O impacto da exposição a telas no desenvolvimento infantil

Enviada em 02/11/2022

Atualmente, após um período de isolamento social, as crianças têm ainda mais contato com as telas, a maioria precocemente e em grande excesso. Sendo um tema pouco comentado antes, pois, não exigia grande repercussão, após o isolamento passou a ser muito discutido em foco dos impactos negativos que essa exposição pode levar. Eventualmente, fica em evidência que os prejuízos são físicos, cognitivos e sociais, afetando seriamente a vida das crianças.

Assim como é compreendida, a primeira infância dura dos 0 aos 6 anos de idade, e é um período do qual se necessita de interação com o ambiente e com as pessoas, para que se desenvolva em potencial suas habilidades físicas, cognitivas, emocionais e sociais. De certo, interferência ao uso das telas, principalmente em excesso, pode transtornar todo esse processo. “Faço parte de uma rede de pediatras e médicos de crianças e adolescentes e nunca vi tantos relatos de problemas causados pelo exagero na internet”, relata a médica Evelyn Eisenstein, indicando o habital atualmente.

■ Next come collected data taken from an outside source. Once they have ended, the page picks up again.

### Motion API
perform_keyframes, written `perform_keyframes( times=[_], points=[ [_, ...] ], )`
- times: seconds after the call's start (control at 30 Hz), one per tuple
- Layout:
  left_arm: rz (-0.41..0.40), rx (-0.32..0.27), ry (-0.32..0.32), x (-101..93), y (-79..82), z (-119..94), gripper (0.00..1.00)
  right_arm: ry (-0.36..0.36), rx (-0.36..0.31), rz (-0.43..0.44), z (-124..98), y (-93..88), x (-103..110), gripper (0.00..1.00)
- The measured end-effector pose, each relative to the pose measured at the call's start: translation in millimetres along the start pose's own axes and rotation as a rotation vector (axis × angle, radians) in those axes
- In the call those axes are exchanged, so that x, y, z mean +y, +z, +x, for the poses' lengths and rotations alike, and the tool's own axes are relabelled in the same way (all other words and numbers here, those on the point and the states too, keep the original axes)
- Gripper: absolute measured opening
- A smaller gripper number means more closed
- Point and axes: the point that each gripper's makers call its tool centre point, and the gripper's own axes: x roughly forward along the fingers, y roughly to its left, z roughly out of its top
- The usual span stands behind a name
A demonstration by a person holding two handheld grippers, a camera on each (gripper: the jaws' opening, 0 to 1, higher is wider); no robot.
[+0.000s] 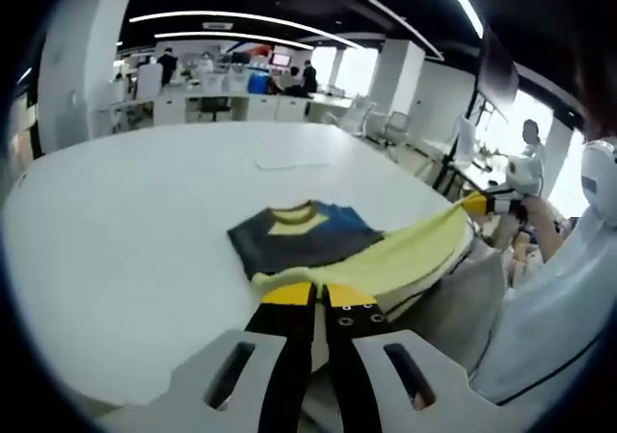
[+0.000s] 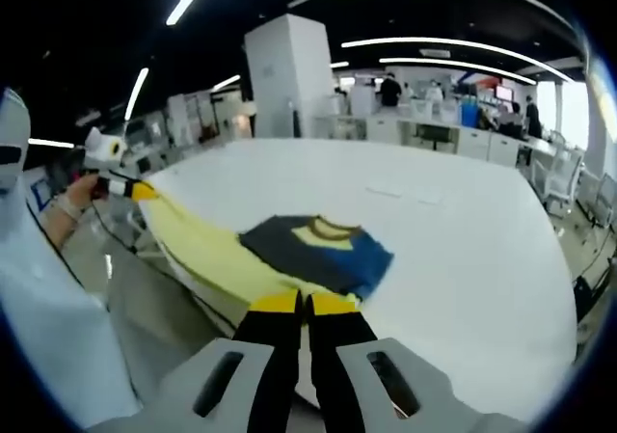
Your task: Fold the garment on the visible template until the final outline fits inside the template.
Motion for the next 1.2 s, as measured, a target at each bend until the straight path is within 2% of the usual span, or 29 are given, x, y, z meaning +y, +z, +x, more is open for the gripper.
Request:
perform_keyframes(
  times=[0.6, 0.7, 0.83, 0.93, 1.2],
  points=[
    [0.073, -0.057, -0.007, -15.2, 29.5, -19, 0.00, 0.007, -0.076, -0.029, -22, 32.0, 6, 0.02],
    [0.046, -0.099, -0.069, -23.6, 36.3, -22, 0.00, 0.012, -0.082, -0.031, -25, 35.7, 7, 0.02],
    [0.061, -0.105, -0.050, -22.2, 38.9, -26, 0.00, 0.009, -0.103, -0.039, -31, 44.0, 8, 0.02],
    [0.051, -0.122, -0.086, -27.5, 42.2, -29, 0.00, 0.009, -0.109, -0.042, -35, 47.4, 9, 0.02],
    [0.064, -0.157, -0.103, -34.9, 50.6, -35, 0.00, 0.013, -0.128, -0.048, -40, 54.2, 13, 0.02]
  ],
)
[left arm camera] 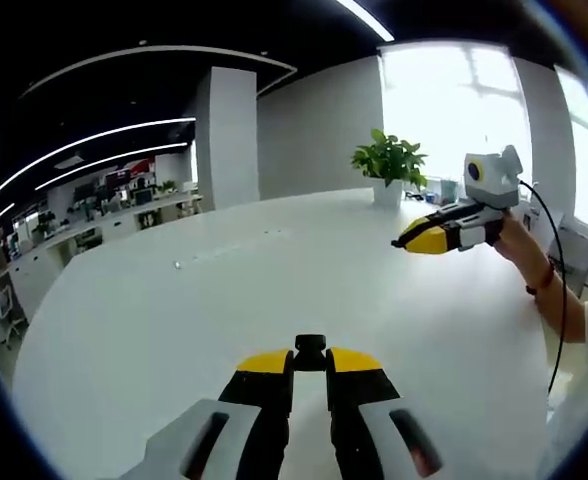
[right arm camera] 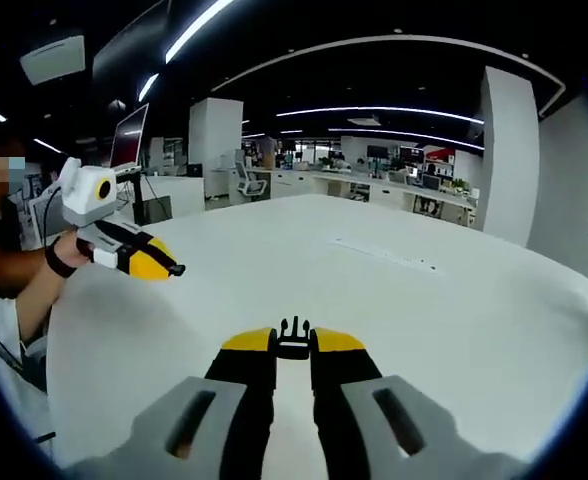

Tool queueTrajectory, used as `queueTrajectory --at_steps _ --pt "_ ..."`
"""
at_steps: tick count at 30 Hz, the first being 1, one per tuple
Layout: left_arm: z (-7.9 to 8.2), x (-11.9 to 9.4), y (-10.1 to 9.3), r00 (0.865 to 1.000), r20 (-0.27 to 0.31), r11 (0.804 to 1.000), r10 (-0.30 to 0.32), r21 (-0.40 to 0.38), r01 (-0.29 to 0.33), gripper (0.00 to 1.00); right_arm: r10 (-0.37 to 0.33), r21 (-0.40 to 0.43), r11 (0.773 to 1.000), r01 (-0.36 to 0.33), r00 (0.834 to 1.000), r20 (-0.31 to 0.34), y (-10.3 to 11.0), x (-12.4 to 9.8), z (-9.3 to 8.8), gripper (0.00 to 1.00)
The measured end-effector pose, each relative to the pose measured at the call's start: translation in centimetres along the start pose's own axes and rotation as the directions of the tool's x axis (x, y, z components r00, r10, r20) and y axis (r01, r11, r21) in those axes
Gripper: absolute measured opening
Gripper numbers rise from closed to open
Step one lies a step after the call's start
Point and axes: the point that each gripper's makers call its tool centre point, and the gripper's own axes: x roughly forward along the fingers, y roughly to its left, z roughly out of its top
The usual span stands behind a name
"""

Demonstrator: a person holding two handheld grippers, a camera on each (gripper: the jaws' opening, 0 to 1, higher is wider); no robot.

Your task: Snap the two parts of the plastic buckle together until the buckle closes and remains connected.

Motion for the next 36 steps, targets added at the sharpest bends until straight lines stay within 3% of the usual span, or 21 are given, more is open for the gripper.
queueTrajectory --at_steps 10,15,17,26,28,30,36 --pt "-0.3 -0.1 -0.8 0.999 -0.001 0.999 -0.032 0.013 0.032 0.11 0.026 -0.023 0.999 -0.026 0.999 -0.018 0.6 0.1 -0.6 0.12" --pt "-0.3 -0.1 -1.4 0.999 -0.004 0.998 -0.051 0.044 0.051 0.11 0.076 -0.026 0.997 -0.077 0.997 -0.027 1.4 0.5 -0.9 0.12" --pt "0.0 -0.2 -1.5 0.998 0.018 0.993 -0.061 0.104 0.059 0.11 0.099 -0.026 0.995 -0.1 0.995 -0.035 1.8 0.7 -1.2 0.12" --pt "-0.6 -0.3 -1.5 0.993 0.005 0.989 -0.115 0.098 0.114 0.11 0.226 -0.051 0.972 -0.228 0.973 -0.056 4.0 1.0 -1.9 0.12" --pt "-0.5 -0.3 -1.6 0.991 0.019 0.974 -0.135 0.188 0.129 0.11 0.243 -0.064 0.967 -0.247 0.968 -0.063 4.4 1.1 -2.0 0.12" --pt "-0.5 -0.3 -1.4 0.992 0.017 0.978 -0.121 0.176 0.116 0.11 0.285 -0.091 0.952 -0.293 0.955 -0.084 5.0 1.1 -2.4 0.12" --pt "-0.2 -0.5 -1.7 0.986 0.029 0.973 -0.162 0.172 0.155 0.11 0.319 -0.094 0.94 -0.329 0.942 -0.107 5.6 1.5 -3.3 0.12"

Como resultado disso, entre os prejuízos físicos temos o sedentarismo, obesidade causada pela compulsão alimentar, miopia, diminuição das horas de sono, atrasos na linguagem…Entretanto, não fica só por isso, há diversos danos psiquícos, como; a ansiedade, depressão, hiperatividade, a impulsividade, que é causada pela facilidade de se ter de imediato e em mãos o que querem. Esse comportamento passivo das crianças frente às telas também pode causar uma preferência por atividades que exijam menos cognitivamente, enfraquecendo assim a capacidade criativa e crítica, de tal forma que, tudo interfira radicalmente na vida deles.

Diante disso, o Ministério da Saúde em parceria com a Sociedade Brasileira de Pediatria (SBP), deve especializar e mobilizar uma rede de pediatras, afim de, por meio de materiais didáticos e palestras, conscientizar os pais a regular a quantidade de tempo do uso das telas, além da qualidade do conteúdo que as crianças estarão consumindo. Ademais, o incentivo à atividades saudáveis distantes do mundo virtual, que exercitem habilidades cognitivas e físicas, como a leitura, brincadeiras em contato com a natureza e com os pais, e etc. Sendo assim, haverá a diminuição do impacto ao uso excessivo das telas pelo público infantil.